Marwood Parish Church Devon.
After Mr Lawrence Heyworth died at Pulestre Court, Bournmouth on Tuesday 17th February 1903, his wife Rosina retired to their estate at Marwood in Devon.

The Dedication.
In 1910 she had a stained glass window installed at the Marwood Parish Church in dedication to her late husband. This is a transcript from the North Devon Journal
“At Marwood Parish Church on Friday evening the Bishop of Crediton (Dr Trefusis) dedicated a beautiful stained glass memorial window. The donor of the window, which was executed by Messrs Bacon Bros of London, is Mrs Rose Heyworth of Earls Colne, Essex and the owner of Whitefield, Marwood, Devon.

In the window are depicted with exquisite richness of colour, the three Archangels, St Michael the first of the chief of the angels of God stands in the centre, clad in the complete panapoly of armour. In his left hand he grasps a tall cross and in his right hand holds an unsheathed sword, pointed to the ground.

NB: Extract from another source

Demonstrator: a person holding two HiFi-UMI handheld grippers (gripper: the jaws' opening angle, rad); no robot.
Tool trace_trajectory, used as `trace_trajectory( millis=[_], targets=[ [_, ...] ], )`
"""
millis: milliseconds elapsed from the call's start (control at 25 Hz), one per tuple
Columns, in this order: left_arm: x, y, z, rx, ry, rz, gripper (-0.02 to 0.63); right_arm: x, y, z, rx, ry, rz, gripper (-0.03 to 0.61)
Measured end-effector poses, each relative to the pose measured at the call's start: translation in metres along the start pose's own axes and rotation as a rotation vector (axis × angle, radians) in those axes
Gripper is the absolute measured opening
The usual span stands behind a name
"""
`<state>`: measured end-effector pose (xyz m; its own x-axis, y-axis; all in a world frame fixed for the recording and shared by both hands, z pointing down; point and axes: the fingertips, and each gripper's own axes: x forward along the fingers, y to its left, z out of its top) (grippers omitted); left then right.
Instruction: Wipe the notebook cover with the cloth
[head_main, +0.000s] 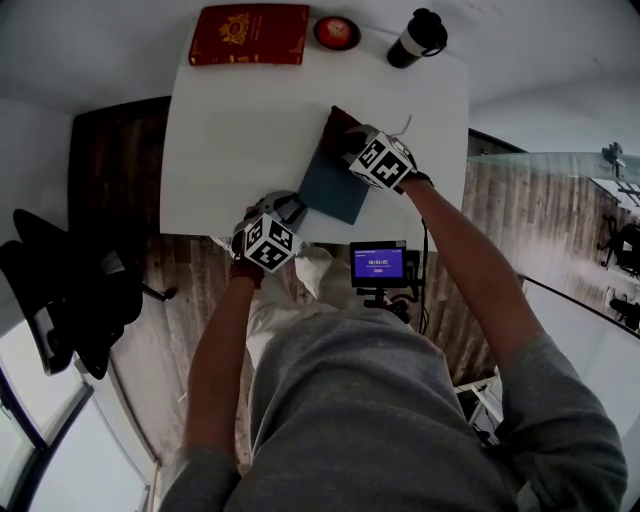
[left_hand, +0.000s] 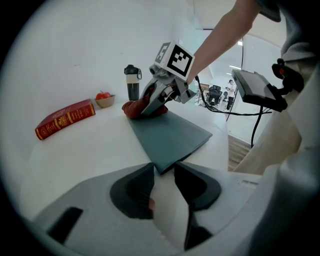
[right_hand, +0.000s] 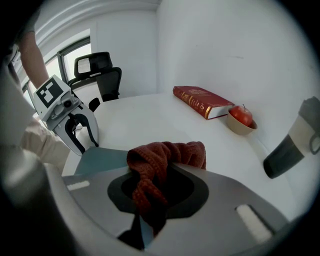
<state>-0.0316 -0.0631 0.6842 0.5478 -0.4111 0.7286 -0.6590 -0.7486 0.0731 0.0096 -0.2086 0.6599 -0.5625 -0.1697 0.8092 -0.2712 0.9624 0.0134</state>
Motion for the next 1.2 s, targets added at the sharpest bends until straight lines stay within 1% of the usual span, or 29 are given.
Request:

The wings are of light blue and in small pane directly above is the crown of victory.

St Gabriel the comforting angel is represented on the right of St Michael with hands uplifted in benediction. On a scroll is the word “Ave”. To the left of St Michael stands St Raphael, the divine healer, whose left hand grasps a staff. Both St Gabriel and St Raphael have wings of crimson and stand on a mosaic floor. Beneath the figures of the angels is the inscription  “Therefore with angels and archangels and with all the company of heaven we laud and magnifythy glorious name”.  At the base of the window is the inscription “To the glory of God this window is erected by Mrs Rose Heyworth in loving memory of her loving husband Mr Lawrence Heyworth. Her mother Mrs Susanna Ruth Bates and her step-father Mr John Bates, all of Whitefield in this parish 1910”.

In 2013 I sent a message to the curate of Marwood Parish Church asking for more information on the window. It seems that the original window was altered when a new stained glass dedicated to their son Mr Heyworth Potter Lawrence Heyworth who fell at Gallipoli in the Great War was added to the window.

Anna-Louise Bowman.
Anna-Louise Bowman of Marwood Parish Church kindly sent me a photograph of the window after it was altered and the new dedication added, also the following information on Mr Heyworth Potter Lawrence Heyworth –

“Captain Heyworth Potter Lawrence Heyworth died August 6th 1915. Son of Lawrence Heyworth was a career soldier, educated at Harrow and Trinity College Cambridge, Mr Heyworth Potter Lawrence first saw action in South Africa during the Boer War where he earned the Queen’s South Africa War Medal with clasps for Cape Colony, Transvaal and Orange Free State. Perhaps in tribute to his son, Colonel Heyworth later named areas of his woods at Whitefield, Devon after battles in the Boer War, including Spion Kop and Tugela Woods.

Capt Heyworth Potter Lawrence Heyworth and his regiment arrived in the Dardanelles in June 1915, where two months later at the age of thirty-eight, he was killed in action near Sari Bair on August 6th. Heyworth was laid to rest at the Shrapnel Valley Cemetery in Turkey and posthumously awarded the Victory, British War and 1914 -1915 Star medals, also gaining a mention in De Ruvigny’s Roll of Honour 1914-1924. He is not mentioned on the Marwood War Memorial, though a stained glass window was later erected in his memory in the Lady Chapel of the Marwood Parish Church.

This window was described as – The left hand light bears the image of St Lawrence, with the words ‘Be thou faithful unto death’. The central light is of ‘Christus Consulator’ (Christ the Comforter), with the words ‘Come unto me, ye that labour’ and on the right, is the familiar image of St George, in defeat of the dragon, with the poignant words ‘I have fought the good fight’.

In the faith of Jesus Christ, we dedicate this window to the glory of God, and in memory of his servant Captain Potter Lawrence Heyworth, in the name of the Father, the Son and the Holy Ghost.